No shortage of model RR things to do indoors.

Wayne


----------



## Jerry Barnes (Jan 2, 2008)

Some years I pick up the buildings. I always pick up the cars/people and small stuff. 
I still run in the winter quite a bit, even in Neb you can have a good winter day for that. Live steam is fun in the winter. 
If it snows, I try to run my rotary snow plow I made. 
I build stuff in the winter quite a bit, got a couple of projects I'm working on and a couple in mind.


----------



## CliffyJ (Apr 29, 2009)

Posted By Gary Armitstead on 12 Oct 2013 09:04 AM 
Hey Cliffy, you made a "funny".









Native Californian here circa 1943 (not many of us left out here!). You know......there are NO seasons in So. Cal.....just a "slight" change of temperature now and then.







The hobby is year round.







I wouldn't want it any other way!








Hi Gary, Believe it or not, I'm a fourth-gen Californian. Hence my weather adaptation issues, ha ha! 

Hey Pete, all good ideas... but isn't having homes in two climates sort of cheating?


----------



## chuck n (Jan 2, 2008)

Cliff:

I enjoy running in the winter, with or without snow. I lived in Denver for many years before moving to Virginia. I imagine that if you lived where snow came, stayed and got deep, winter running would be difficult. But in the Denver metro area (Lakewood). I could run most of the winter. Snows deeper than a couple of inches stopped operations for a while.

Like Jerry, I really enjoyed putting my rotary through its paces. It could throw the white stuff 8' over the fence into the neighbors yard.

Winter ops in Colorado.





























Winter in Virginia.














































If you can run in winter DO IT, its a lot of fun and a different experience. There are times, when conditions are such that the rails ice up from the weight of the engine, but that doesn't happen all that often.

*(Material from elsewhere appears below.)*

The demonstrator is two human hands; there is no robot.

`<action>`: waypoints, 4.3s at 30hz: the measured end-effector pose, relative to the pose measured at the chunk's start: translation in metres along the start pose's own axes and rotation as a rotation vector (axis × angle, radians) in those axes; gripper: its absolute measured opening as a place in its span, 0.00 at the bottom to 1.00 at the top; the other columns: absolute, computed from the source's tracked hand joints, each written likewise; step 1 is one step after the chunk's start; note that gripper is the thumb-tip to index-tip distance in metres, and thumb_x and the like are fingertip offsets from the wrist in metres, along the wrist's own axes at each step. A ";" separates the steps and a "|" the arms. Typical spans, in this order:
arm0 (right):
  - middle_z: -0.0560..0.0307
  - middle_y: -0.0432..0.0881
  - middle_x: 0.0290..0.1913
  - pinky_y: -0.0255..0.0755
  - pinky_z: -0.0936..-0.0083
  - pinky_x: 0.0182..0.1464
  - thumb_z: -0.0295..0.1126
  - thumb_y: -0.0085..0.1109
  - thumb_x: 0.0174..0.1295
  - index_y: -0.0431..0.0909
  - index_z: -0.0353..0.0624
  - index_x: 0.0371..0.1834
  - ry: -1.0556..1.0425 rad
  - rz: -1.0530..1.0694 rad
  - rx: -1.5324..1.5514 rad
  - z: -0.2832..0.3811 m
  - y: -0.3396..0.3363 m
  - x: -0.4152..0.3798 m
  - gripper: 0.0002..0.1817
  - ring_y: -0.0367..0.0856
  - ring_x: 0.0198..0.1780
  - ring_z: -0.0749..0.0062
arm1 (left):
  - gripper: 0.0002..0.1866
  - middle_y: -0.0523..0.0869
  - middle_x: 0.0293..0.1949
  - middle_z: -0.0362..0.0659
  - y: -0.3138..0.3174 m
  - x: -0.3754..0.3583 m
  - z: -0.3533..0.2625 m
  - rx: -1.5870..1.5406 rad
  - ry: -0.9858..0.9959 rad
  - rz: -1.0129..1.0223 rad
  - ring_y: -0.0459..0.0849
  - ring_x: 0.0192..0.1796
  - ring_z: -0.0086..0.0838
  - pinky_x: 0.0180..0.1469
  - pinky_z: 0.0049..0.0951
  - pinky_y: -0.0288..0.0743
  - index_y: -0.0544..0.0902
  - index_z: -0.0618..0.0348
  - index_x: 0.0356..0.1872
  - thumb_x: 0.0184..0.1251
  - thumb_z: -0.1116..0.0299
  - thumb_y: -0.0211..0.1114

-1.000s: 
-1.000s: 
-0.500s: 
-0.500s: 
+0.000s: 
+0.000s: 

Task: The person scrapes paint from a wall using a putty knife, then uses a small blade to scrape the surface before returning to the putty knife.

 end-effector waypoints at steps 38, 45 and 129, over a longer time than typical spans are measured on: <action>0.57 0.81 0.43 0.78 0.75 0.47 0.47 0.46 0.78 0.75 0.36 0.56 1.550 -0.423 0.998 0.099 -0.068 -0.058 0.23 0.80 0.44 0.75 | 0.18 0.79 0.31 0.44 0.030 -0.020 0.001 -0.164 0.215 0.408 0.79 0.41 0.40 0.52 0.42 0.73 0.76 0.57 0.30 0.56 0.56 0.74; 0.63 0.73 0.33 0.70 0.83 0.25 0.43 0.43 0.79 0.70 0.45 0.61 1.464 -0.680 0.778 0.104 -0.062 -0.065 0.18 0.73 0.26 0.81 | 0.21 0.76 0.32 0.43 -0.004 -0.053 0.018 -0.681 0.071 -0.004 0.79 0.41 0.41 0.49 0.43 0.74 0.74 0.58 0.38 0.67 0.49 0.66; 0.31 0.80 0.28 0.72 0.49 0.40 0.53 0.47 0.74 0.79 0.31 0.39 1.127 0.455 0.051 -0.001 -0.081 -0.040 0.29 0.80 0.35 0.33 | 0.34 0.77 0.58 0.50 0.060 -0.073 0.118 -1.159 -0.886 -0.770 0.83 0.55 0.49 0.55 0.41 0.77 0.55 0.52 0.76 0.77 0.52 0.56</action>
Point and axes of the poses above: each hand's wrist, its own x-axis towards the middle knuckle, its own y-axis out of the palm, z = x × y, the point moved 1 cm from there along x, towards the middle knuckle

If there is snow or moisture it is a good idea to let the engine and cars come down to ambient temperature. This will minimize, but not eliminate icy rails.

Enjoy the season.

Chuck

PS The V&T had to contend with the white stuff. In your case it would only be prototypical. If you were modelling one of the Florida RRs it might be different.


----------



## BigRedOne (Dec 13, 2012)

Nice pictures, Chuck!


----------



## Gary Armitstead (Jan 2, 2008)

Posted By CliffyJ on 12 Oct 2013 11:05 AM 
Posted By Gary Armitstead on 12 Oct 2013 09:04 AM 
Hey Cliffy, you made a "funny".









Native Californian here circa 1943 (not many of us left out here!). You know......there are NO seasons in So. Cal.....just a "slight" change of temperature now and then.







The hobby is year round.







I wouldn't want it any other way!








Hi Gary, Believe it or not, I'm a fourth-gen Californian. Hence my weather adaptation issues, ha ha! 



Small world Cliffy!







I'm also fourth generation Californian. I have some old letters dated 1848/49....place, Sacramento City. My great-grandfather was working in a hardware store my great-great grandfather owned. My GGgrandfather was born in England, therefore fourth generation. From the letters I have, he apparently raised some cattle in the Tahoe area and herded them down to Sacramento to be sold in the winter months. His hardware store prospered during and after the Gold Rush of 1849.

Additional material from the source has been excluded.